If America causes all that is bad, America’s absence can only be a force for good.
By supporting leftist causes and disparaging traditional American allies, Obama also sowed confusion.
Black explains it well, while also underscoring the fact that Republican foreign policy mavens did not seem to have any better ideas:
At the outset of his administration in 2009, Mr. Obama gave portentous addresses in Cairo and in Ghana that indicated that he thought all previous frictions that the U.S. had had with Middle Eastern and African countries could be laid at the door of the formerly entirely Caucasian and Judeo-Christian leadership, and that, given his more multiracial and multi-sectarian ancestry and orientation, these frictions had become obsolete. It was as if the president imagined that relations between states were ultimately determined otherwise than on the basis of their interests; that pigmentation and the religious and racial connections of ancestors could seriously influence interstate relations. Having abandoned George W. Bush’s sophomoric confidence in the panacea of democracy in countries inhospitable to it, Obama destabilized the Egyptian dictatorship of Hosni Mubarak while turning a blind eye to the brutal theft of reelection in Iran by Mahmoud Ahmadinejad. He thus completed the elevation of the Muslim Brotherhood in Egypt (the Arab world’s 900-pound gorilla for 75 years), which ransacked the Israeli embassy, poured sophisticated ordnance into Gaza for Hamas to use against Israel, and subverted the democratic constitution, Allende-style (Chile, 1973). Even when overthrown by the military high command that the Muslim Brotherhood had itself installed, the Muslim Brotherhood continued to be solicitously referred to not only by the Obama administration but by prominent Republican senators such as John McCain and Lindsey Graham.
It is a painful and notorious narrative. The Obama administration believes that U.S. involvement in the world has been largely harmful: Obama has decried the lack of alliance consultation by Franklin D. Roosevelt and Winston Churchill as they directed the war efforts of the Western Allies “brandies in hand.” He has apologized for President Truman’s use of the atomic bomb against Japan and for President Eisenhower’s approval of the removal of (the wildly incompetent if not mad) Mohammad Mosaddegh as leader of Iran and the return of the shah. This was an astonishing sequence of criticisms of three of America’s most distinguished leaders and arguably the most generally esteemed statesman in the world of the past 150 years (Churchill).
After decades worth of presidential incompetence, or, more precisely, voter insouciance, we are facing an ungodly mess.
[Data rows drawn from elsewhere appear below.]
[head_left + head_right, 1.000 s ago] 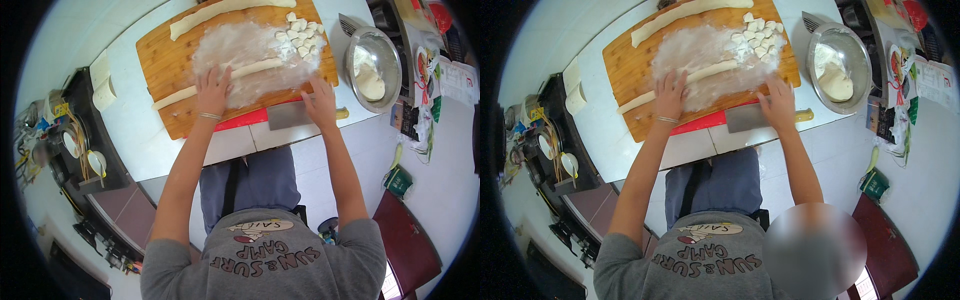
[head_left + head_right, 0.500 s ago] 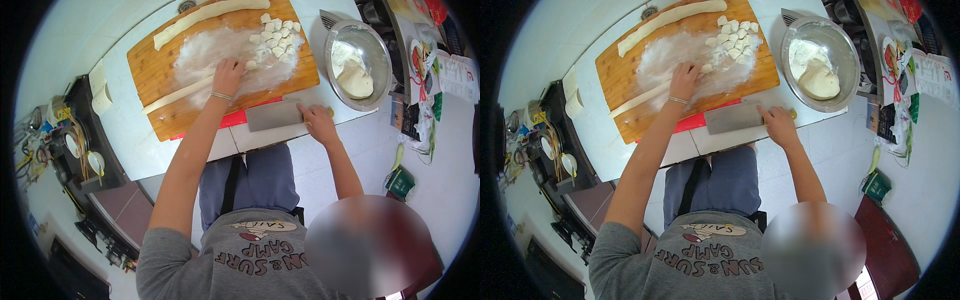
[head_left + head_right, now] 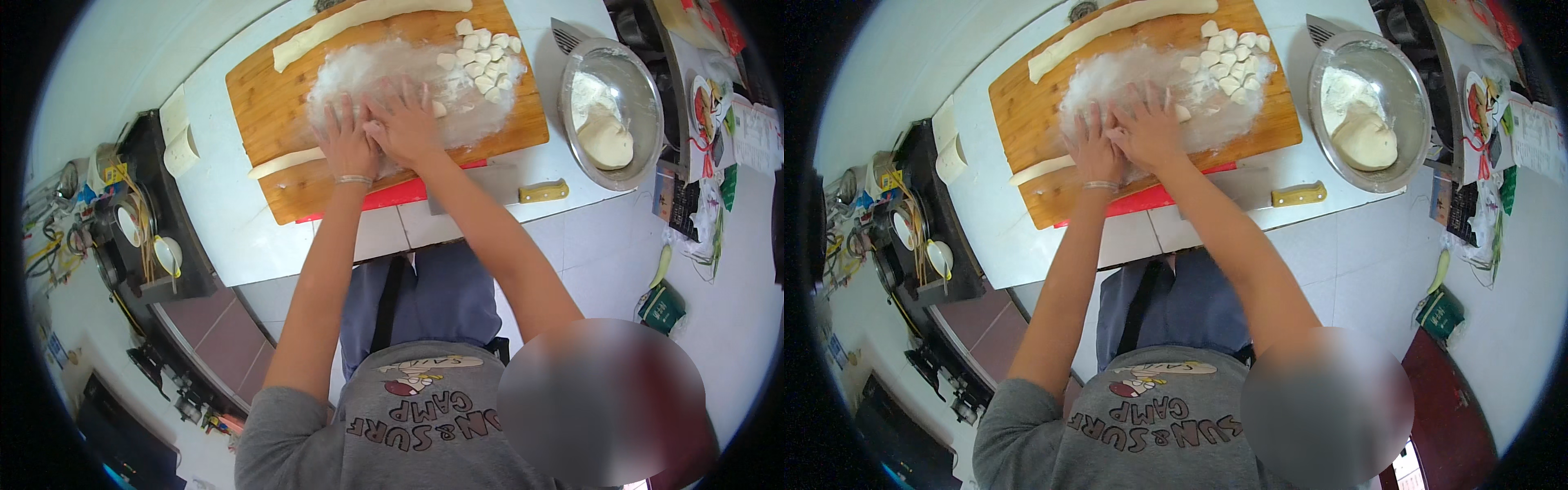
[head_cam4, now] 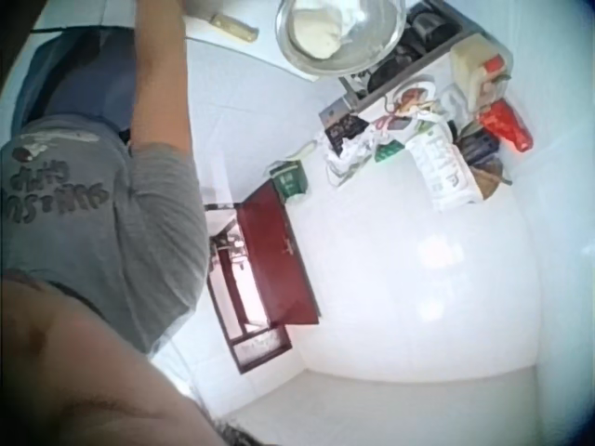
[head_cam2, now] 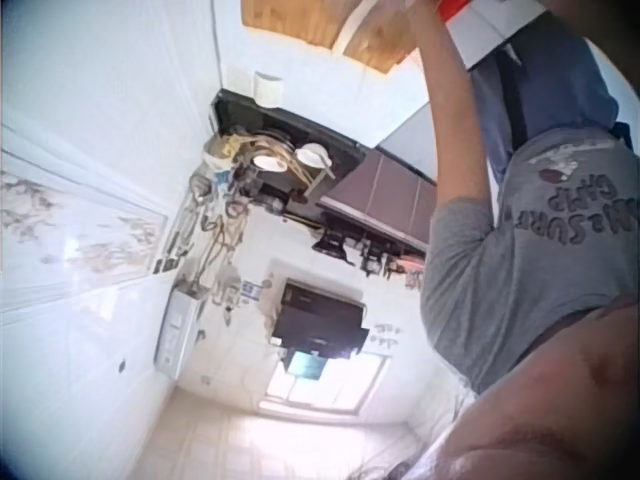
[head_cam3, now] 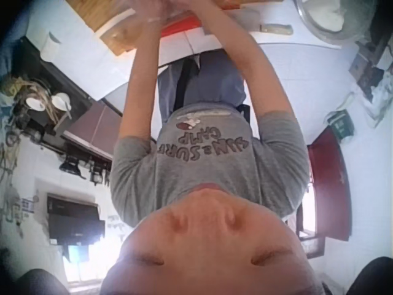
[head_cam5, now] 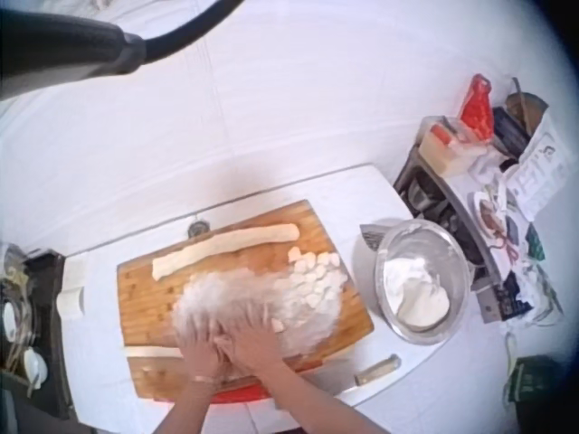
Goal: The person rolls a long piece of dough on a floured wooden cutting board using a rolling pin. They then use a knife to cut the rolled dough into small, uniform pieces. The process is repeated with another piece of dough.
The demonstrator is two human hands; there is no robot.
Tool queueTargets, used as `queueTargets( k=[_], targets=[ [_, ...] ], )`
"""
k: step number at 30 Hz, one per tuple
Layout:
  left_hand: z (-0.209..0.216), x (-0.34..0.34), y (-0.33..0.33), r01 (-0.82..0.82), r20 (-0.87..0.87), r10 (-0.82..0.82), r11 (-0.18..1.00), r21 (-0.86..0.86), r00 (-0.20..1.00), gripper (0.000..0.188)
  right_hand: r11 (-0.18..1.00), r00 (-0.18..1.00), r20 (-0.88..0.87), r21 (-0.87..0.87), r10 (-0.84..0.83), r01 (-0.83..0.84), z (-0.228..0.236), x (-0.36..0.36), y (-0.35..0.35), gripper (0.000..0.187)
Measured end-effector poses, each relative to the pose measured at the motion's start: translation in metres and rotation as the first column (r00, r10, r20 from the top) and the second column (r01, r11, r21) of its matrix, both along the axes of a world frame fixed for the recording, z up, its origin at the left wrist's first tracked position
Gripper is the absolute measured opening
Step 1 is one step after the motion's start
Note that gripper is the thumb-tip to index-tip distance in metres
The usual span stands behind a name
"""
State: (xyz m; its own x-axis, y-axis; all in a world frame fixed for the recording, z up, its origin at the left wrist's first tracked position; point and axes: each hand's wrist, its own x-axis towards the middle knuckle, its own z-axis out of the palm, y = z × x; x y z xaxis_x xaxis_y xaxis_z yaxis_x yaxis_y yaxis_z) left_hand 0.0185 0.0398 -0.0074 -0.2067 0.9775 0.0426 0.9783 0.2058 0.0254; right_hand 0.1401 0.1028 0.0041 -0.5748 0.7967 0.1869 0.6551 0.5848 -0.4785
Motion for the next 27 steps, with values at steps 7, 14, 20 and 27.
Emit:
queueTargets(
  k=[7, 14, 20, 27],
  targets=[
    [0.013, -0.033, -0.026, -0.186, -0.009, 0.187, 0.976, -0.116, 0.982, 0.053, 0.998, 0.985, 0.172, 0.063, -0.021, 0.01, 0.002, 0.022, -0.008, 0.051],
    [-0.001, -0.094, 0.0, -0.256, 0.06, 0.254, 0.966, 0.035, 0.965, 0.051, 0.951, 0.999, 0.004, 0.308, -0.045, 0.041, -0.016, -0.017, 0.059, 0.052],
    [0.012, -0.072, -0.106, -0.013, 0.091, 0.019, 0.998, -0.068, 0.996, 0.051, 0.997, 0.965, 0.255, -0.011, -0.068, 0.074, 0.015, 0.04, -0.022, 0.054],
    [0.003, -0.143, -0.04, -0.328, 0.05, 0.328, 0.945, -0.02, 0.943, 0.053, 0.962, 0.928, 0.3, 0.222, -0.22, 0.156, -0.002, 0.003, 0.034, 0.053]
  ],
)
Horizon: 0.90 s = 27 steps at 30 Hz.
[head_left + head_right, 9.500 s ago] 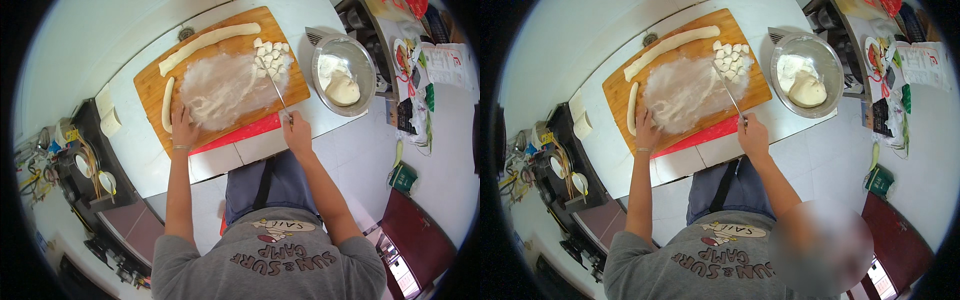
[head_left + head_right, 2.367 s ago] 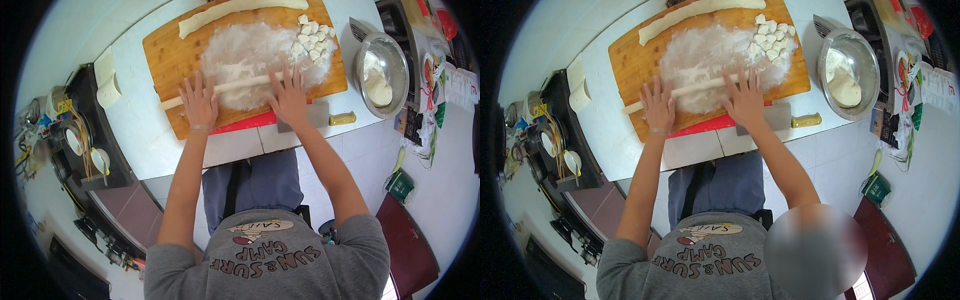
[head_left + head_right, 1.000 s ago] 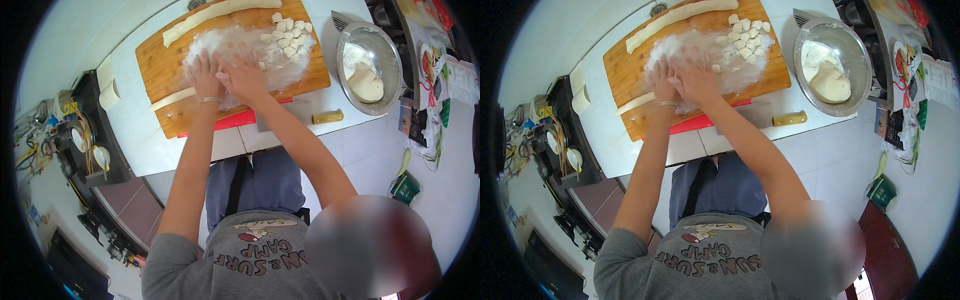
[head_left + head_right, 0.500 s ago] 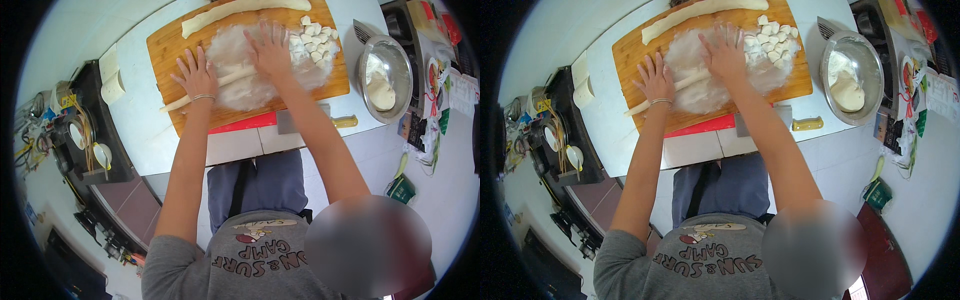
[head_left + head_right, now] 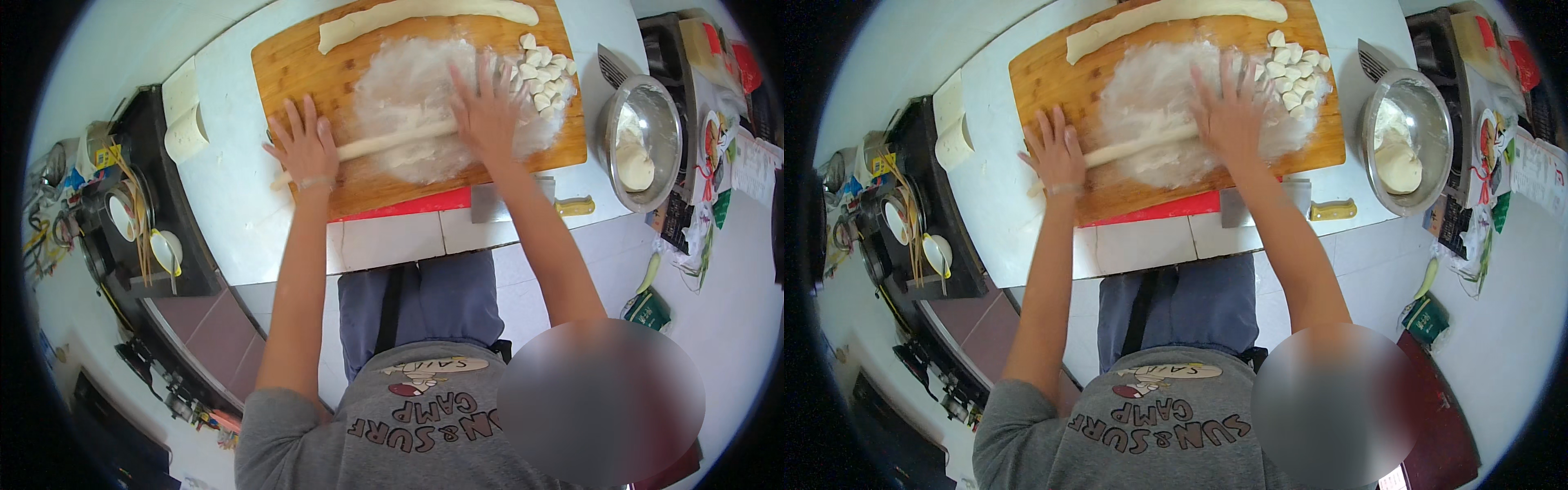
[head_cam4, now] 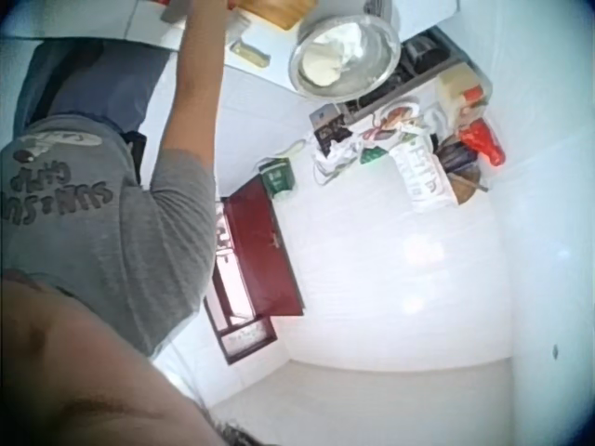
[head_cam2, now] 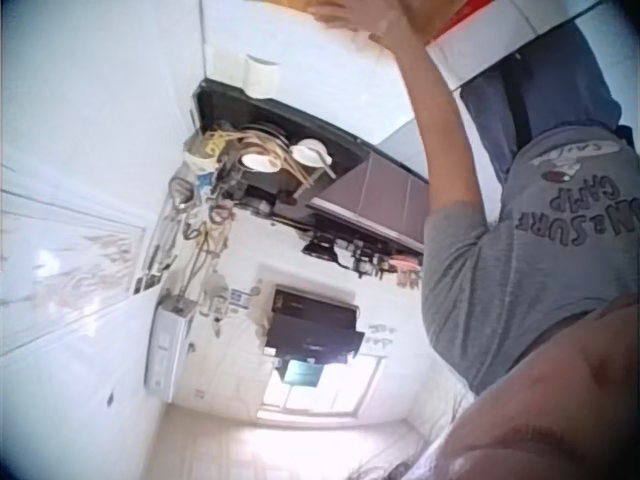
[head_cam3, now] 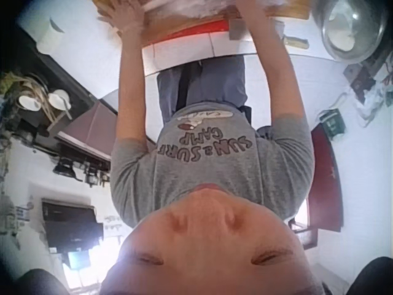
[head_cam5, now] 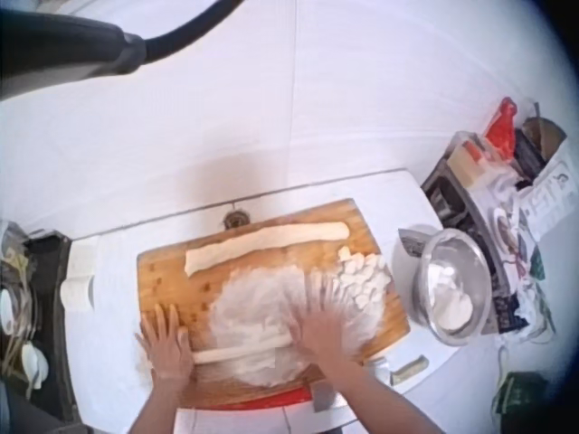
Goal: The person rolls a long piece of dough on a floured wooden cutting board using a rolling pin. They then use a knife to cut the rolled dough into small, uniform pieces. The process is repeated with another piece of dough.
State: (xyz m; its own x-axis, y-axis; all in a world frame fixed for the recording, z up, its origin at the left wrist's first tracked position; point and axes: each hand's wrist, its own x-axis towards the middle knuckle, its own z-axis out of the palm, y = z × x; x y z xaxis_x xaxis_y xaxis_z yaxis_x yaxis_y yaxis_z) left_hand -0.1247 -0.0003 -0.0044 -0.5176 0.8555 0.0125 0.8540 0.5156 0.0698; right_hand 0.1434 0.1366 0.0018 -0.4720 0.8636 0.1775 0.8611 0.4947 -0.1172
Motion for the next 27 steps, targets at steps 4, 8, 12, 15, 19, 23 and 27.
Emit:
queueTargets(
  k=[4, 8, 12, 15, 19, 23, 27],
  targets=[
    [-0.004, -0.02, 0.007, -0.047, 0.019, 0.047, 0.999, 0.001, 0.999, 0.054, 0.997, 0.992, -0.122, 0.074, 0.028, -0.019, -0.016, -0.001, 0.022, 0.053],
    [-0.007, -0.003, -0.051, 0.015, 0.048, -0.013, 0.999, -0.037, 0.999, 0.055, 0.996, 1.0, -0.022, -0.091, -0.009, 0.007, 0.0, 0.025, -0.012, 0.054],
    [-0.008, -0.005, -0.082, 0.024, 0.029, -0.024, 1.0, 0.0, 0.999, 0.056, 0.988, 0.998, -0.039, -0.146, -0.054, 0.047, 0.004, 0.039, -0.037, 0.056],
    [-0.009, -0.028, -0.064, -0.035, -0.013, 0.035, 0.999, 0.005, 0.999, 0.056, 0.995, 0.997, -0.04, -0.078, -0.072, 0.069, 0.001, 0.022, -0.02, 0.057],
    [0.026, -0.032, -0.036, -0.235, -0.013, 0.235, 0.969, -0.072, 0.972, 0.065, 0.992, 0.986, -0.12, 0.033, -0.119, 0.124, 0.001, 0.001, 0.017, 0.058],
    [0.036, -0.029, -0.051, -0.534, 0.178, 0.65, 0.726, -0.433, 0.739, 0.079, 0.993, 0.976, -0.201, 0.06, -0.089, 0.103, 0.008, -0.002, 0.014, 0.059],
    [0.037, -0.033, -0.054, -0.692, 0.519, 0.715, 0.662, -0.287, 0.469, 0.068, 1.0, 0.973, -0.23, -0.008, -0.009, 0.007, 0.01, -0.001, -0.011, 0.059]
  ],
)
America’s traditional allies have lost all respect for American foreign-policy-making, and have certainly not replaced it with any sense of purpose of their own. As the U.S. cranks up to another presidential election, and rhetoric echoes loudly around the country about “the greatest nation in human history” (certainly a fair description in many respects), Americans should be aware of how the country is perceived by foreigners. Never mind the usual international-Left caricature of a police-run, coast-to-coast shooting gallery in the rubble heaps of many American cities (and there is unfortunately some truth to this version also), it has almost become, as President Nixon warned, “a pitiful, helpless giant.”